HOW TO COMPLETE THIS TASK: Reproduce each line of the entries that carries "masks".

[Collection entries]
= Beginning of Section =
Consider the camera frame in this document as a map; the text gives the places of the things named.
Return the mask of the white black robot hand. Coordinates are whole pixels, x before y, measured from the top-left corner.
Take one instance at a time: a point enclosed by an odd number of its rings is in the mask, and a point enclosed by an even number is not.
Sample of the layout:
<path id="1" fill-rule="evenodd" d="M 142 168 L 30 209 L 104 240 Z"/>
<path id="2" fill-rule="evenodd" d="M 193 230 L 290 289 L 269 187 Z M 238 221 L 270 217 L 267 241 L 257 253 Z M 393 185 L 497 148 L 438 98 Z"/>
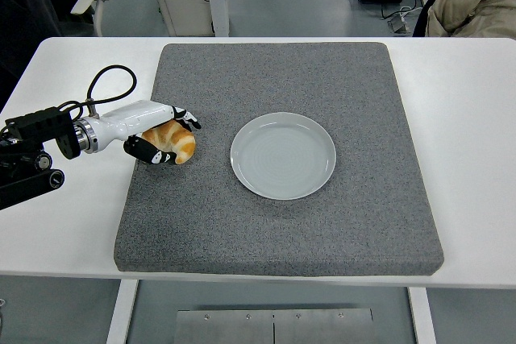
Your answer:
<path id="1" fill-rule="evenodd" d="M 152 101 L 137 101 L 99 118 L 86 117 L 77 126 L 85 133 L 81 149 L 87 153 L 100 152 L 120 140 L 124 151 L 138 160 L 176 165 L 194 155 L 196 140 L 191 129 L 201 127 L 188 110 Z"/>

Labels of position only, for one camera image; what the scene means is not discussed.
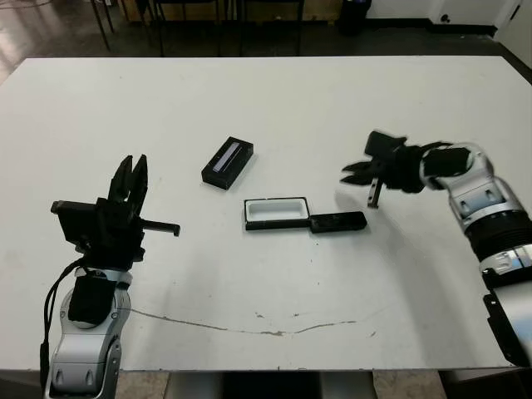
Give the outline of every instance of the small black object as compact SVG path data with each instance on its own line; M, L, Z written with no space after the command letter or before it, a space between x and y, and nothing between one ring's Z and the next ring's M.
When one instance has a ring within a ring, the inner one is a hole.
M330 233L360 230L367 225L362 212L311 215L304 197L247 199L244 217L246 230L308 227L313 233Z
M244 201L246 230L308 227L309 215L307 199L304 197Z
M116 282L106 278L81 276L76 278L68 308L69 320L97 326L109 314L115 294Z
M310 231L313 233L331 233L333 231L361 230L367 226L362 212L343 212L339 214L313 214L310 217Z
M205 183L227 190L253 154L253 144L230 137L201 171Z

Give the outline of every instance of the wall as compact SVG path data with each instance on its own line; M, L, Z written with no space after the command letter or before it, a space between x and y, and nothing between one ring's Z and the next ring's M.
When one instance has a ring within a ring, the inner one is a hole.
M532 0L520 2L520 9L514 19L497 32L495 40L532 68Z
M436 1L431 10L431 20L441 23L447 15L454 25L495 25L500 11L513 0L444 0Z
M367 16L368 18L430 17L434 23L438 23L441 14L448 12L452 17L452 23L493 25L496 18L504 18L508 13L500 15L503 5L515 1L517 0L373 0ZM138 21L134 0L125 0L125 2L130 18ZM224 0L219 0L219 3L220 11L223 13ZM180 5L166 4L163 8L168 19L182 19ZM332 22L338 18L341 8L342 0L305 0L303 19ZM214 19L212 3L188 5L186 10L187 18L190 20ZM295 20L296 10L297 6L294 3L252 2L248 5L248 20Z
M373 0L369 18L427 18L434 0Z

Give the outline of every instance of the chair leg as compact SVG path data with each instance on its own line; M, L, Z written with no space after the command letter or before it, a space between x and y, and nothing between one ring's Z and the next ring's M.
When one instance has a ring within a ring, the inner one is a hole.
M106 12L107 22L109 23L109 28L111 29L111 32L114 33L115 32L115 28L113 27L113 24L111 22L111 15L109 15L109 8L107 6L106 0L103 0L102 2L103 2L103 9Z
M101 38L103 39L103 42L106 44L107 51L110 52L111 48L109 47L109 42L107 41L106 32L103 30L103 25L101 25L100 14L98 13L98 8L96 8L96 0L91 0L91 5L92 5L92 11L94 11L94 15L96 16L96 22L98 22L98 27L100 28Z
M245 9L245 1L244 0L236 0L236 3L240 5L239 10L237 11L237 18L239 19L239 25L240 25L240 44L239 44L239 57L243 56L244 54L244 24L246 18L246 11Z
M126 7L126 3L124 2L124 0L120 0L120 3L122 5L122 10L124 10L124 18L126 19L126 22L129 22L130 21L130 18L129 16L127 15L127 7Z
M166 22L166 17L165 17L165 12L163 11L163 6L161 6L160 2L157 3L157 6L159 6L160 19L162 20L162 22Z
M299 0L298 5L298 48L296 49L296 55L299 57L301 54L301 26L303 24L303 8L305 5L305 0Z
M155 25L157 26L157 34L159 36L159 54L161 57L165 56L165 49L163 48L163 36L161 32L161 20L159 19L159 12L157 6L160 8L160 3L155 0Z
M144 18L144 13L140 12L140 9L139 9L139 15L140 15L140 21L142 22L142 27L144 28L144 32L146 34L146 38L148 39L148 46L151 46L150 31L148 30L148 26L146 25L146 20Z
M152 23L155 20L155 17L153 15L153 10L151 9L150 0L148 0L147 8L148 8L148 13L150 14L150 23Z
M222 26L219 20L219 0L214 0L216 5L216 45L217 45L217 56L221 57L221 42L222 42Z

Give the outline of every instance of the black box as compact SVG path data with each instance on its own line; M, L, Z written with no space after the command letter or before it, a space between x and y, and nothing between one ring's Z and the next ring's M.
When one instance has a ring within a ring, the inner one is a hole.
M227 190L253 155L253 144L230 137L201 171L205 183Z

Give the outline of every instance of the black cable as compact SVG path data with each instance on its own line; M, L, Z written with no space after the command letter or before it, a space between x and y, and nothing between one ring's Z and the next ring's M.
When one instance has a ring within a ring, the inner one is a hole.
M44 301L44 339L42 340L40 349L40 363L41 363L41 389L44 392L47 384L48 372L50 370L50 345L48 342L48 334L50 332L50 326L52 325L53 306L56 302L57 289L59 283L71 273L72 270L82 266L85 263L85 257L79 258L66 266L65 270L61 273L59 278L48 291L46 300Z

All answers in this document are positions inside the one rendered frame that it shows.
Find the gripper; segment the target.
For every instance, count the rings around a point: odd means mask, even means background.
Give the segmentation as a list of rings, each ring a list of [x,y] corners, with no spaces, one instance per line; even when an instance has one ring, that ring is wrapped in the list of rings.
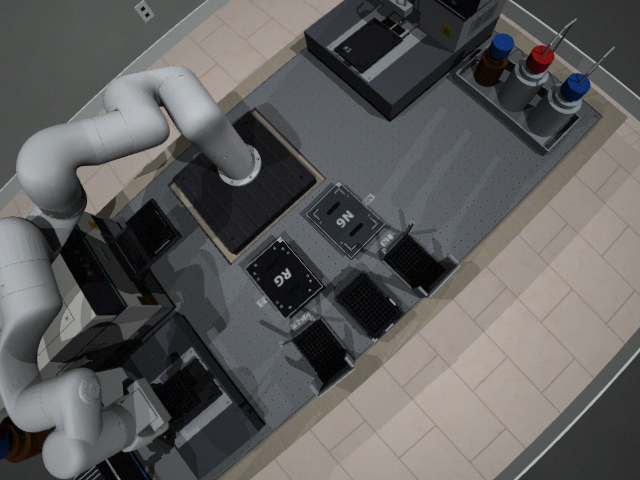
[[[123,403],[129,396],[130,393],[128,392],[127,388],[134,382],[134,380],[126,378],[122,384],[123,384],[123,393],[125,396],[119,398],[118,400],[114,401],[113,403],[111,403],[109,406],[115,407],[115,406],[119,406],[121,403]],[[151,386],[151,388],[153,389],[153,391],[155,392],[161,385],[162,383],[152,383],[149,384]],[[126,395],[127,394],[127,395]],[[175,439],[176,439],[176,429],[178,427],[180,427],[182,425],[182,420],[185,419],[185,416],[181,416],[178,419],[174,420],[172,423],[171,422],[167,422],[164,426],[162,426],[161,428],[157,429],[156,431],[153,430],[153,428],[150,426],[150,424],[144,428],[140,433],[138,433],[137,435],[135,435],[134,441],[132,442],[132,444],[130,446],[128,446],[126,449],[123,449],[123,452],[130,452],[130,451],[134,451],[137,450],[139,448],[142,448],[152,442],[156,443],[157,445],[161,446],[162,448],[164,448],[167,451],[170,451],[173,447],[174,447],[174,443],[175,443]],[[164,438],[163,436],[166,436],[166,438]]]

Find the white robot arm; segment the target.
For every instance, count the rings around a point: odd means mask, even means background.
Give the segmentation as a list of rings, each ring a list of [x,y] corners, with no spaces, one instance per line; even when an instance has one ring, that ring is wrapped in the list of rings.
[[[45,380],[40,375],[38,347],[63,306],[51,264],[87,205],[77,168],[163,144],[170,128],[160,107],[228,185],[249,184],[262,165],[258,151],[244,143],[186,67],[121,76],[106,87],[103,104],[105,114],[45,128],[24,143],[16,174],[35,205],[26,219],[0,218],[0,395],[21,430],[56,427],[44,441],[42,458],[59,479],[73,478],[127,448],[149,424],[155,431],[172,419],[145,377],[127,388],[130,396],[123,403],[106,408],[91,369]]]

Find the black regrip nest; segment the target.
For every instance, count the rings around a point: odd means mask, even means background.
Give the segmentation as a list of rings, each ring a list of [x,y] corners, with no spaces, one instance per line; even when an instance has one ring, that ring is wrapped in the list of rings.
[[[281,237],[245,270],[285,320],[326,288]]]

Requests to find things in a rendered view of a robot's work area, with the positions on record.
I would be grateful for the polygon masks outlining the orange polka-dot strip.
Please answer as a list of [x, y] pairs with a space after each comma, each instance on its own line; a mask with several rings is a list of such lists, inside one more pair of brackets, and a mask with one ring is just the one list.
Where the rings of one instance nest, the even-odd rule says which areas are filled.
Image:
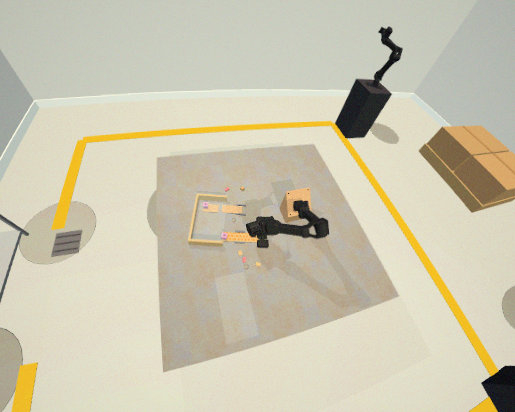
[[223, 232], [227, 234], [227, 239], [223, 241], [228, 242], [251, 242], [251, 243], [257, 243], [257, 236], [255, 238], [252, 238], [249, 236], [249, 233], [230, 233], [230, 232]]

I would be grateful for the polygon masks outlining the tan wooden strip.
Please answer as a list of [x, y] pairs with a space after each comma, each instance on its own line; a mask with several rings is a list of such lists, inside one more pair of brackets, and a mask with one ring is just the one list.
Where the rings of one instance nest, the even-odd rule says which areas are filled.
[[226, 205], [226, 211], [225, 213], [240, 213], [242, 214], [242, 206], [231, 206]]

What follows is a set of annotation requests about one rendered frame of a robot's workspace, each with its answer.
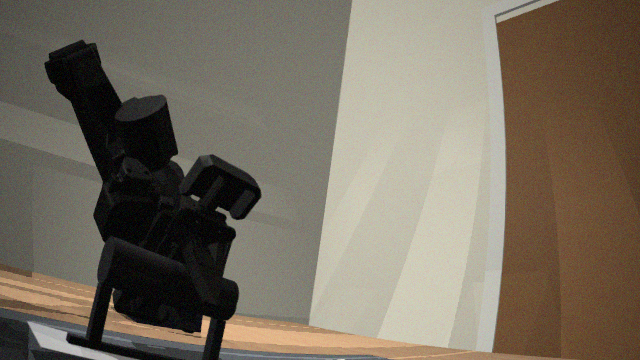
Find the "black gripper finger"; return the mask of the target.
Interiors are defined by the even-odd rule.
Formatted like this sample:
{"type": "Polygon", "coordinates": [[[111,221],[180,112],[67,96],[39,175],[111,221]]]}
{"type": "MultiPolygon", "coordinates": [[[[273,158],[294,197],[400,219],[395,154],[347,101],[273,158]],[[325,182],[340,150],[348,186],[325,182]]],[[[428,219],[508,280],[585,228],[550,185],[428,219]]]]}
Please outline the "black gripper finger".
{"type": "Polygon", "coordinates": [[[183,253],[202,303],[216,307],[236,230],[188,207],[181,208],[166,229],[183,253]]]}
{"type": "Polygon", "coordinates": [[[172,317],[175,323],[181,328],[183,332],[194,333],[196,323],[196,313],[188,312],[183,309],[170,307],[166,304],[160,303],[166,312],[172,317]]]}

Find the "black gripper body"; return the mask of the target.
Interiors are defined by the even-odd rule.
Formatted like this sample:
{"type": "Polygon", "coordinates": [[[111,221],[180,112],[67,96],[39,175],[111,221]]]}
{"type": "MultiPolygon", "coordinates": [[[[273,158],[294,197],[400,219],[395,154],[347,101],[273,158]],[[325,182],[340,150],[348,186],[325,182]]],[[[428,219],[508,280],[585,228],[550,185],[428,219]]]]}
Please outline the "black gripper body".
{"type": "MultiPolygon", "coordinates": [[[[213,154],[199,156],[181,184],[174,181],[159,183],[170,191],[175,206],[172,211],[162,209],[156,213],[143,241],[147,240],[147,246],[155,248],[154,253],[185,265],[187,264],[180,247],[166,232],[169,223],[181,208],[191,208],[226,224],[226,216],[215,211],[218,207],[229,211],[233,219],[241,220],[245,219],[262,197],[261,189],[252,176],[213,154]],[[196,201],[190,195],[200,199],[196,201]]],[[[143,241],[139,242],[140,248],[143,241]]],[[[158,302],[118,289],[112,295],[114,308],[118,313],[157,324],[166,323],[170,318],[158,302]]]]}
= End of Section =
TASK RESULT:
I would be grateful for the polygon masks outlining the orange polka-dot strip.
I would be grateful for the polygon masks outlining the tan wooden strip.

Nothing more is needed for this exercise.